> _Task directions_
Go through the data and copy every line in which "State" appears.

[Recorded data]

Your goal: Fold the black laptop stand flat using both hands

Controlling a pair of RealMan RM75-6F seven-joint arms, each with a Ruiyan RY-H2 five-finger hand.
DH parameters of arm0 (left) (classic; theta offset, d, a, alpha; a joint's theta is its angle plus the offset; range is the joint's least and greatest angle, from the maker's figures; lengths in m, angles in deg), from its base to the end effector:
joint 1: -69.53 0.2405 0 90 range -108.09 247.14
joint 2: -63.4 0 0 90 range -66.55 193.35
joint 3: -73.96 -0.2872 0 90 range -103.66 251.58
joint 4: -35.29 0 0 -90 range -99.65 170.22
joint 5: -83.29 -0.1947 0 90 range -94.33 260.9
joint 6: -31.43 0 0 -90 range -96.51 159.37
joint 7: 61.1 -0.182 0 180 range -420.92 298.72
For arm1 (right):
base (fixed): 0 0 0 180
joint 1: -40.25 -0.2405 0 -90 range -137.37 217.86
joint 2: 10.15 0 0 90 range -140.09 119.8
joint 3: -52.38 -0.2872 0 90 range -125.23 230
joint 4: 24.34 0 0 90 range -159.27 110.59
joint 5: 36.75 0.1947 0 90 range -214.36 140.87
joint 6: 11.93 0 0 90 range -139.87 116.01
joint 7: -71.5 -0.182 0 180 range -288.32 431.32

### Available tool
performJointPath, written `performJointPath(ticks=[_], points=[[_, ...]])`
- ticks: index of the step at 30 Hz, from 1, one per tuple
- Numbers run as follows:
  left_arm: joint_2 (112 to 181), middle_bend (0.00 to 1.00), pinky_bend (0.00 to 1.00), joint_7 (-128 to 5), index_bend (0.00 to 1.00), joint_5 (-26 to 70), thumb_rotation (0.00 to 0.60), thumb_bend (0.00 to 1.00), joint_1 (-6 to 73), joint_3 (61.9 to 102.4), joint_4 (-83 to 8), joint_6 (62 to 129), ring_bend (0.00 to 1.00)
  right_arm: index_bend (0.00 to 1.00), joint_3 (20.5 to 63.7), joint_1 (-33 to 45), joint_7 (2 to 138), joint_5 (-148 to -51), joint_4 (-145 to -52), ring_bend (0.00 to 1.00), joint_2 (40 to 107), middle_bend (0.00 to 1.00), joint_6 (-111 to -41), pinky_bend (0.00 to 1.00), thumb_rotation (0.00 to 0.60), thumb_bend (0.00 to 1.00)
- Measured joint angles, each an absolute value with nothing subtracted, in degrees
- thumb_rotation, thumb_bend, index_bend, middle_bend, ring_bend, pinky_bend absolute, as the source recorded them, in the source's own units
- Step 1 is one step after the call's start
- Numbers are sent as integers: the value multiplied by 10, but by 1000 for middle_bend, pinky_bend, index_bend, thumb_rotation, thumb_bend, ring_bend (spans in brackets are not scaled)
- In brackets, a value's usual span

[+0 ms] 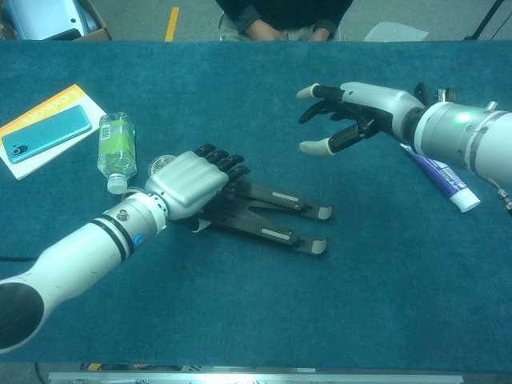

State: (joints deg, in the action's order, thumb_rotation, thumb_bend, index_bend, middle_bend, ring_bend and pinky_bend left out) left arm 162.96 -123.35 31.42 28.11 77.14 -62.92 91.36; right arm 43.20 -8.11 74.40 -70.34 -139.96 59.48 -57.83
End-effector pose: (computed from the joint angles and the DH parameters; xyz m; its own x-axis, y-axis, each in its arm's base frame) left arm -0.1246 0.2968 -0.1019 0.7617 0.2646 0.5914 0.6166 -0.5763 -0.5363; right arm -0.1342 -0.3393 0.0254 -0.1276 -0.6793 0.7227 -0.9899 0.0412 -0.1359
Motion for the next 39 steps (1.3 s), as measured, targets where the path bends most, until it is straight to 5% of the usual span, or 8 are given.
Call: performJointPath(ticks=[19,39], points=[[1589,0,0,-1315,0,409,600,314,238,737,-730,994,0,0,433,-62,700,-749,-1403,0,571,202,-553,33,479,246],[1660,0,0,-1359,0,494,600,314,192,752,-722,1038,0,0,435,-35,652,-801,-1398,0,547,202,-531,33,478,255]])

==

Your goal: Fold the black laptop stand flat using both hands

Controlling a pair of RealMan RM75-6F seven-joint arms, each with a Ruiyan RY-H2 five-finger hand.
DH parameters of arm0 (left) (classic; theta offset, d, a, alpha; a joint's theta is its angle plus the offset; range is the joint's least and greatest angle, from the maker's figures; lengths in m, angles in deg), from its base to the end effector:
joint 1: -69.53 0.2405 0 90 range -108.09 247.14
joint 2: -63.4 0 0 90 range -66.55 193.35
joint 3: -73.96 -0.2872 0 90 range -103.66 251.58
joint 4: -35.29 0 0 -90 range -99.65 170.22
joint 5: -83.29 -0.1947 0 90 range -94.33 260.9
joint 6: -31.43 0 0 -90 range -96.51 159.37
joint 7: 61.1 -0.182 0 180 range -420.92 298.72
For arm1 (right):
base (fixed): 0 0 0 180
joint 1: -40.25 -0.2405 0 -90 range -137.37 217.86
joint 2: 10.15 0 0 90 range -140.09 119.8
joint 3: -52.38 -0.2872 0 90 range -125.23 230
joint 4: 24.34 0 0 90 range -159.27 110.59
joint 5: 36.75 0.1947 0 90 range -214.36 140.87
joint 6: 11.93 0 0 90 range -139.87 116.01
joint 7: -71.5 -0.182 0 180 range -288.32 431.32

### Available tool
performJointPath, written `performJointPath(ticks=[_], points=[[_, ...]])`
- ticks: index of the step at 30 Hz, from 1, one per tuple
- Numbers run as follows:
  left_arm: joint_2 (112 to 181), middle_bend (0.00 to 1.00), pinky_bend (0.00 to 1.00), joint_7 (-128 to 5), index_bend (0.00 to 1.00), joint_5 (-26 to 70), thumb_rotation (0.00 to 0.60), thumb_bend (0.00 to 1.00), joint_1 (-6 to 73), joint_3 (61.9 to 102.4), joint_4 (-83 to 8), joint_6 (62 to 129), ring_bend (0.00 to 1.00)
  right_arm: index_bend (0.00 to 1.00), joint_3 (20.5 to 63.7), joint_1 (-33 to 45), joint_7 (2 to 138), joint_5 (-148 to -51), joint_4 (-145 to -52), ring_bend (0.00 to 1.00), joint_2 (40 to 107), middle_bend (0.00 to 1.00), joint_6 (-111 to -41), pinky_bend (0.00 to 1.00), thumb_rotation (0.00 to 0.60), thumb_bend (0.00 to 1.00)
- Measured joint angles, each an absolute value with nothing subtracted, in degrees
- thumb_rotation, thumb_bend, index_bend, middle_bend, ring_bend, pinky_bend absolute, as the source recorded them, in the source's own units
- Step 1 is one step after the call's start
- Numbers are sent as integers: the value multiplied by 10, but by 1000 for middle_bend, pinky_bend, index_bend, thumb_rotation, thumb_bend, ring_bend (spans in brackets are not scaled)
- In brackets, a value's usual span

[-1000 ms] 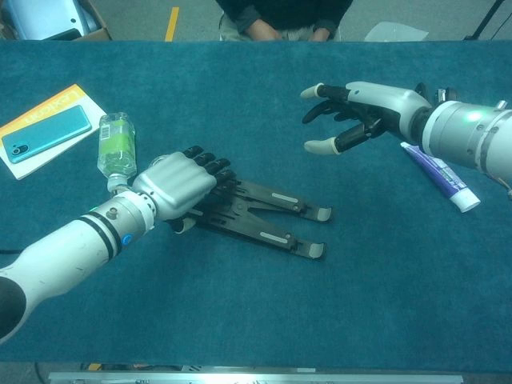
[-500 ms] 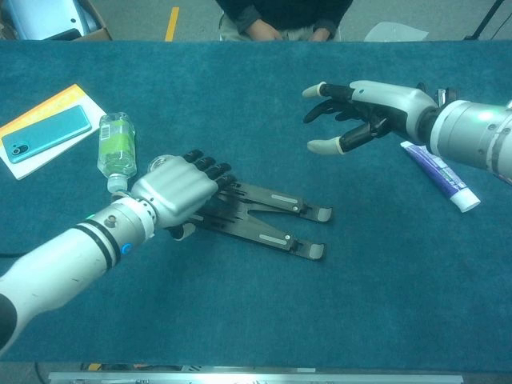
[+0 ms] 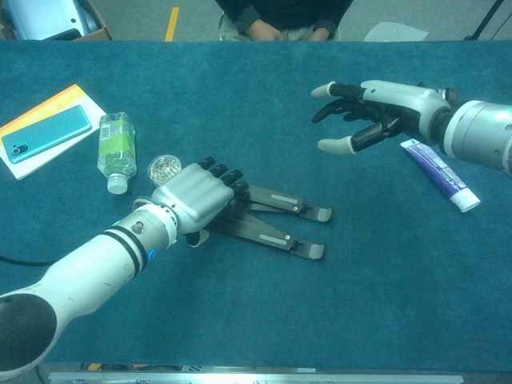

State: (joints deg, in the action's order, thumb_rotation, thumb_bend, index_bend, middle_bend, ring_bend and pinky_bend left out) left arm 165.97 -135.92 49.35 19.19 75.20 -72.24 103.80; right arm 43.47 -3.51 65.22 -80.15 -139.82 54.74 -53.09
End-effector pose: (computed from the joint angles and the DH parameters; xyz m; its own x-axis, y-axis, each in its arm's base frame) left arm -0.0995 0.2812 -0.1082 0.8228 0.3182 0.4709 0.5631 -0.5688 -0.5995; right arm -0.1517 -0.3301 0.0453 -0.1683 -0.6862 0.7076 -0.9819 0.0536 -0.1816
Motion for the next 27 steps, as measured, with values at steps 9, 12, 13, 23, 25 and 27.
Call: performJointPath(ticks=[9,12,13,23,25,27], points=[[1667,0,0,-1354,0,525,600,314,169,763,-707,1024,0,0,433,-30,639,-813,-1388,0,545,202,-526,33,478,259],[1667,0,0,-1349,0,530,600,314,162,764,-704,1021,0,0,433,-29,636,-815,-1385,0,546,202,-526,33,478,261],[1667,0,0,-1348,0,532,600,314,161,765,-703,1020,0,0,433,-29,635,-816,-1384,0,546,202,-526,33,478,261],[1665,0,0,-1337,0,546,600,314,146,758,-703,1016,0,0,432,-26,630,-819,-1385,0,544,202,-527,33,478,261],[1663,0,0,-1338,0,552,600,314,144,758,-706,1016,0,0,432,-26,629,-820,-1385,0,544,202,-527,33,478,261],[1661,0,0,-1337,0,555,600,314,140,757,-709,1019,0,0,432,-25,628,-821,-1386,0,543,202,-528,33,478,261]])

> _Exercise answer_
State: (joints deg, in the action's order, thumb_rotation, thumb_bend, index_bend, middle_bend, ring_bend and pinky_bend left out) left arm 162.96 -123.35 31.42 28.11 77.14 -62.92 91.36; right arm 43.20 -8.11 74.40 -70.34 -139.96 59.48 -57.83
State: (joints deg, in the action's order, thumb_rotation, thumb_bend, index_bend, middle_bend, ring_bend and pinky_bend left out) left arm 165.97 -135.92 49.35 19.19 75.20 -72.24 103.80; right arm 43.47 -3.51 65.22 -80.15 -139.82 54.74 -53.09

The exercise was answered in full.